ASSIGNMENT> Could you filter the records below and keep only the lines with the word "that"?

RECORDS SUPPLIED section start

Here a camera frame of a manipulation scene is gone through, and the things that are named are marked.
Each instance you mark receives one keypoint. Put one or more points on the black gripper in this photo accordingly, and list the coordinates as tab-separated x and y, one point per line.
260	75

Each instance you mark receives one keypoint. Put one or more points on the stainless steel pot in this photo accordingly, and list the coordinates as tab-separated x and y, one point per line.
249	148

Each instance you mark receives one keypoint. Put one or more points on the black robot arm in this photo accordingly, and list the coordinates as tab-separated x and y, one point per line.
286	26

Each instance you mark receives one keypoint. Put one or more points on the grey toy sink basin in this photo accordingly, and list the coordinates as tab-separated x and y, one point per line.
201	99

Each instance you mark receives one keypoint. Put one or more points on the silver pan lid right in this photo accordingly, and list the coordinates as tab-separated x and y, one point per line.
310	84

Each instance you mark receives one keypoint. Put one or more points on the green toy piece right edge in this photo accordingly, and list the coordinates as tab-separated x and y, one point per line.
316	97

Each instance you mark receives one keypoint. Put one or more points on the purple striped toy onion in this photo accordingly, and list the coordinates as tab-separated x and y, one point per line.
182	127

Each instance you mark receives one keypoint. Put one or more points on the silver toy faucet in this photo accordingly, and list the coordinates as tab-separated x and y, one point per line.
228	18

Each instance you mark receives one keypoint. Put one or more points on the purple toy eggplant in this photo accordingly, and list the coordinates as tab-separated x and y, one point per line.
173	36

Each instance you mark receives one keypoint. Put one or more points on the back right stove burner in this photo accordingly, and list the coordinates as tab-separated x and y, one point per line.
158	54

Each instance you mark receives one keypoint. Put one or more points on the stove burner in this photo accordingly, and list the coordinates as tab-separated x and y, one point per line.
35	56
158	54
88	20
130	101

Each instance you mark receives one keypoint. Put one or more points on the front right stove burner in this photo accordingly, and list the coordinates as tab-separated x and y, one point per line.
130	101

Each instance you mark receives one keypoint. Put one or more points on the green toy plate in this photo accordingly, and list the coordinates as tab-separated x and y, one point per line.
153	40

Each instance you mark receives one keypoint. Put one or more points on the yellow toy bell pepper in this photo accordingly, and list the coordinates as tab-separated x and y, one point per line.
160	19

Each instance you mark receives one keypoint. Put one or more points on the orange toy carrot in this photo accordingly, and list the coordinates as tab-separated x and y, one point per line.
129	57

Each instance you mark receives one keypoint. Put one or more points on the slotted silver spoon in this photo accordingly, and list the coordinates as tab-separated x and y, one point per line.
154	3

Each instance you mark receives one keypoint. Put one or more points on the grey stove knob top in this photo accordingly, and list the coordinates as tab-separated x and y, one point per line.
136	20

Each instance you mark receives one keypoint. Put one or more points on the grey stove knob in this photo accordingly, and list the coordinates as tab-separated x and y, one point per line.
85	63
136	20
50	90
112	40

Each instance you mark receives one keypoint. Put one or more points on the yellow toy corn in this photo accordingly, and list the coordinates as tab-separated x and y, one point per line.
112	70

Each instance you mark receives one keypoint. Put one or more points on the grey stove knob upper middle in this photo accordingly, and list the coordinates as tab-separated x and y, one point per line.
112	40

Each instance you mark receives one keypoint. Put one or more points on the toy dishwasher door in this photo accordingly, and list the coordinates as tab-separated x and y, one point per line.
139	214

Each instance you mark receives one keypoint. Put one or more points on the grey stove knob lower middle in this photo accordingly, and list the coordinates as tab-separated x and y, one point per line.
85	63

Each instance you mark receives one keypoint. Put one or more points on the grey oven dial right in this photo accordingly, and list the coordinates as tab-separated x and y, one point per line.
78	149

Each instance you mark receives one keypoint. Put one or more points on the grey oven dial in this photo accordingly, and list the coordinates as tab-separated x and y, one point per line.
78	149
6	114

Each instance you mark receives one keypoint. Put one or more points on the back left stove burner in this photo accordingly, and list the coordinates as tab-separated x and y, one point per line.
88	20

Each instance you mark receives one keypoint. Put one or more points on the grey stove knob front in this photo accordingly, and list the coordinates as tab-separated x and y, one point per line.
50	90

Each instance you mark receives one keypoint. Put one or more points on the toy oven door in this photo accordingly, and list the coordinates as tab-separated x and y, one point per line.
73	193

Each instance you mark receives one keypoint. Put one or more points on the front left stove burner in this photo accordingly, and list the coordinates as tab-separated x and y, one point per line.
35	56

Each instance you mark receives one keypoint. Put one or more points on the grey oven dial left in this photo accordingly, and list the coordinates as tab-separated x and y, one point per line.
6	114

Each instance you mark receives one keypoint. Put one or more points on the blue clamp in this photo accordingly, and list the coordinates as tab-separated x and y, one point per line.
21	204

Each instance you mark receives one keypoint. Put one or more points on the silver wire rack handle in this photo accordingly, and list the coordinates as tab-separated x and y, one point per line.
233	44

RECORDS SUPPLIED section end
RECORDS SUPPLIED section start

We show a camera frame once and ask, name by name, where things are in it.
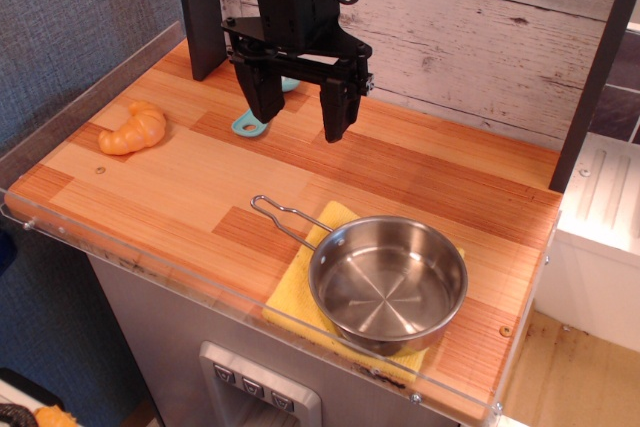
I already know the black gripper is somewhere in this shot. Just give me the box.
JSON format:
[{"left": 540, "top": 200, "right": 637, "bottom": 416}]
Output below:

RECORDS SUPPLIED section end
RECORDS SUPPLIED section start

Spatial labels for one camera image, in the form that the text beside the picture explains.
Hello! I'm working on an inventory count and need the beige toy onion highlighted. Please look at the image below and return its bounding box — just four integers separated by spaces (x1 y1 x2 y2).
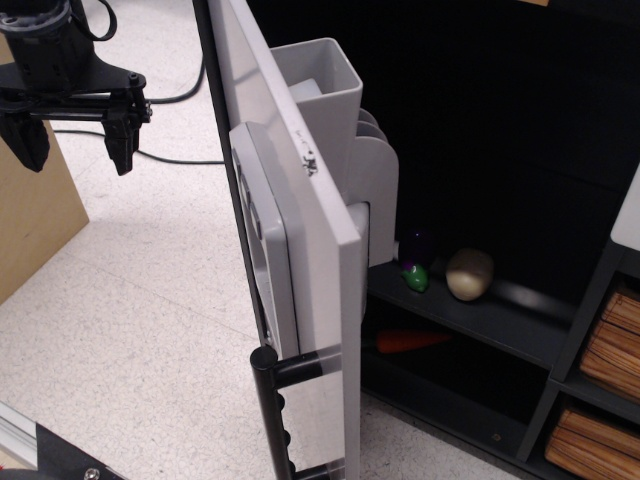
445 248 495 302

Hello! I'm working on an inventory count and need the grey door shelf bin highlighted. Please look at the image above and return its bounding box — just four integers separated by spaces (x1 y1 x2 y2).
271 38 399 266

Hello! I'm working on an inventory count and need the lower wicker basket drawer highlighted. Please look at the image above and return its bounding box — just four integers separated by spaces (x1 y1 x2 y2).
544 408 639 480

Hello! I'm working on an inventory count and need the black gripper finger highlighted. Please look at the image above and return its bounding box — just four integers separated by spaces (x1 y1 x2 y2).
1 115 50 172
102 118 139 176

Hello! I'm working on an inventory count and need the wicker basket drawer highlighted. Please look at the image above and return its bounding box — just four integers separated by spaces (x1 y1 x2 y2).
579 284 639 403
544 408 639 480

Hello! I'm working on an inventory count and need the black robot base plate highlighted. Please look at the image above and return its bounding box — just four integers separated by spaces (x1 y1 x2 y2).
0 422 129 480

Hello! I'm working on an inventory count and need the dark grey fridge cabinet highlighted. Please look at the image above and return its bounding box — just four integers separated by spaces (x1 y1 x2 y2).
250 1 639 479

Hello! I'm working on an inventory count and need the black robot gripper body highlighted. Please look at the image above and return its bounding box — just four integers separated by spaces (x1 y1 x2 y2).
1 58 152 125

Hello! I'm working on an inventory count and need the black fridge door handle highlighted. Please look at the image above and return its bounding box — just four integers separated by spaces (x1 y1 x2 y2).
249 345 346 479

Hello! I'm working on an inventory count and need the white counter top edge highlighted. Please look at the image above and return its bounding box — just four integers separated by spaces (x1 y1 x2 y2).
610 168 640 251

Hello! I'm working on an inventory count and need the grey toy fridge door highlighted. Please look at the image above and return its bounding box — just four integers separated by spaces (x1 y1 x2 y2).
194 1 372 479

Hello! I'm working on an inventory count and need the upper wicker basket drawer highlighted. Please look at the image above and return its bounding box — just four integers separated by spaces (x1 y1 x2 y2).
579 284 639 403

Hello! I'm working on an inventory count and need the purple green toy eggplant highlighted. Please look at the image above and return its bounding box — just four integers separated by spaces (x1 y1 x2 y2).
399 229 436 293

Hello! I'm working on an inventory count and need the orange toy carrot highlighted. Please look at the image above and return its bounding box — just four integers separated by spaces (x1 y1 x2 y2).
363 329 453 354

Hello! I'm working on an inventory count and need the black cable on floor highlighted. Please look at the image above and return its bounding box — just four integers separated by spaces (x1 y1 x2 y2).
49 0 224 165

RECORDS SUPPLIED section end

EXERCISE SOLUTION>
Here a camera frame of a manipulation scene is gone through, and the things that are named are marked.
Spatial labels for one camera image, in the form that the text beside the picture explains.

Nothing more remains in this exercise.